Und zum Schluss habe ich noch einmal Albrecht Adam, der hier Napoleon malt, wie er auf dem Verneigungsberg (Poklonnaja Gora) das brennende Moskau betrachtet: Wer kann den Eindruck schildern, als die ganze ungeheure Zarenstadt mit ihren unzähligen Türmen, Kirchen und vergoldeten Kuppeln vor unsern Blicken sich ausbreitete! Der Himmel tat sich, nachdem er den ganzen Tag mit grauen Wolken bedeckt gewesen, am Abende auf und die goldenen Kuppeln und das große Kreuz, das den Kreml zierte, warfen die Strahlen der Abendsonne zurück, die das Zauberbild verklärte.
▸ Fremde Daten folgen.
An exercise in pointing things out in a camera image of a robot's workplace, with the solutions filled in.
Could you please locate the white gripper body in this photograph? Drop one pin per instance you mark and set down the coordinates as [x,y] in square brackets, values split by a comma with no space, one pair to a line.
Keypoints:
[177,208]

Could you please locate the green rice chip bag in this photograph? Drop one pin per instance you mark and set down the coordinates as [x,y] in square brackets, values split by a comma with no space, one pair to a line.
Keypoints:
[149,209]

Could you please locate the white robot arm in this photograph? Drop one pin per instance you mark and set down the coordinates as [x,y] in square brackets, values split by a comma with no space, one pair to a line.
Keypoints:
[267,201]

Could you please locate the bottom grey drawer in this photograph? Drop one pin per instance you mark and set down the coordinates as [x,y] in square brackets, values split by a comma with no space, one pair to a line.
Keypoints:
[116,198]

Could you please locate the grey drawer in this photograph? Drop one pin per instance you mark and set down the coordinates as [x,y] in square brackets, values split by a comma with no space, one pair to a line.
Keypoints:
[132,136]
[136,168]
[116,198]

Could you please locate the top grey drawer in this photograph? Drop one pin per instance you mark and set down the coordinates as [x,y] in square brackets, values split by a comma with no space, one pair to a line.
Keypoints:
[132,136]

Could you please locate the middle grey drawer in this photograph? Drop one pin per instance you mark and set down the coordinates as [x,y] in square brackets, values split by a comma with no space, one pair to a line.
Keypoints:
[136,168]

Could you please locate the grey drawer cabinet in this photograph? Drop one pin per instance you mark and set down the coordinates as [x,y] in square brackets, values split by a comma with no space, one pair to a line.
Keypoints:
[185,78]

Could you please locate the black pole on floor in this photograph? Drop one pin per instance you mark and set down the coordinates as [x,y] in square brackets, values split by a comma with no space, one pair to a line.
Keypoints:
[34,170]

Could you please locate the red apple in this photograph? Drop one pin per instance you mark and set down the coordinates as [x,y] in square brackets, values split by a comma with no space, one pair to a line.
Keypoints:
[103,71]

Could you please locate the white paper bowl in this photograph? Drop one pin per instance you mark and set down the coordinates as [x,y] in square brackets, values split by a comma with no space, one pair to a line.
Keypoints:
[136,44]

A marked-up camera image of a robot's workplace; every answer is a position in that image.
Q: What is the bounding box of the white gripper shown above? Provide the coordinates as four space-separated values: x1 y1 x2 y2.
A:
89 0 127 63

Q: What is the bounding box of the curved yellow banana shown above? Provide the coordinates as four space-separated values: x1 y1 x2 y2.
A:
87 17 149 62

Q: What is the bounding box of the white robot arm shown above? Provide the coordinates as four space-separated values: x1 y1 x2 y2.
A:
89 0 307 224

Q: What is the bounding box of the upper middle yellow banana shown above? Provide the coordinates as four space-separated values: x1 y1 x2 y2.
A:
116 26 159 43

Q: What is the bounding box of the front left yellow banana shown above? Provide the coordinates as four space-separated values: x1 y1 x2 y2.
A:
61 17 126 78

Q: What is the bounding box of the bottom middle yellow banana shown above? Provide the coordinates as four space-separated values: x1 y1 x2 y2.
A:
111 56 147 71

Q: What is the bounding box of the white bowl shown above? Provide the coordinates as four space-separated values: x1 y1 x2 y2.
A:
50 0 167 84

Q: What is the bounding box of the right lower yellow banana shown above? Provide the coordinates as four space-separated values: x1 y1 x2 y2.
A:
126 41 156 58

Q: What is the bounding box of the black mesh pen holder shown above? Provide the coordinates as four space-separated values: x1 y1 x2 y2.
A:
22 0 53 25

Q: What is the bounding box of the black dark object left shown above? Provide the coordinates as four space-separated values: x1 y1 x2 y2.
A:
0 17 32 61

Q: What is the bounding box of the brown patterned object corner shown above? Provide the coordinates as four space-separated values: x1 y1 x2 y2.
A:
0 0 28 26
Endlich lag das lang ersehnte Ziel vor uns! mir pochte das Herz bei dem Gedanken: ,Morgen schon werden wir dort einziehen'! Unwillkürlich fielen mir die Kreuzfahrer ein, so oder ähnlich, dachte ich, muss es diesen zu Mute gewesen sein. Zwar stieg schon am äußersten Ostende der Stadt, das der Saum eines Waldes bedeckte, eine ungeheure Rauchsäule himmelhoch empor; aber man tröstete sich damit, dass es wahrscheinlich ein Magazin sei, das der Feind in Brand gesteckt. Dass wir das Grab von Napoleons Herrlichkeit vor uns sehen und Moskau bald als Aschenhaufen verlassen müssten, daran dachte Niemand.

An derselben Stelle, an der Napoleon hier auf dem Bild ist, hatte sich am 1. September Kutusow mit seinen Generälen getroffen. Da sah Moskau noch so aus, wie Faber du Faur es 1812 gezeichnet hat: Auf Poklonnaja Gora vereinigten sich die Beschützer Rußlands und beriethen sich, Angesichts Moskwa's, welches sich an dem heiteren Herbstmorgen in seiner ganzen Schönheit, mit allen Erinnerungen  des vaterländischen Ruhmes, vor ihnen ausbreitete, schreibt Aleksandr I. Michajlovskij-Danilevskij in seiner Geschichte des vaterländischen Krieges im Jahre 1812.  Dreizehn Tage später werden sich die Generäle hier in Fili wiedertreffen und beschliessen, Moskau nicht zu verteidigen. Auf dem Verneigungsberg ist heute das Museum des Großen Vaterländischen Krieges.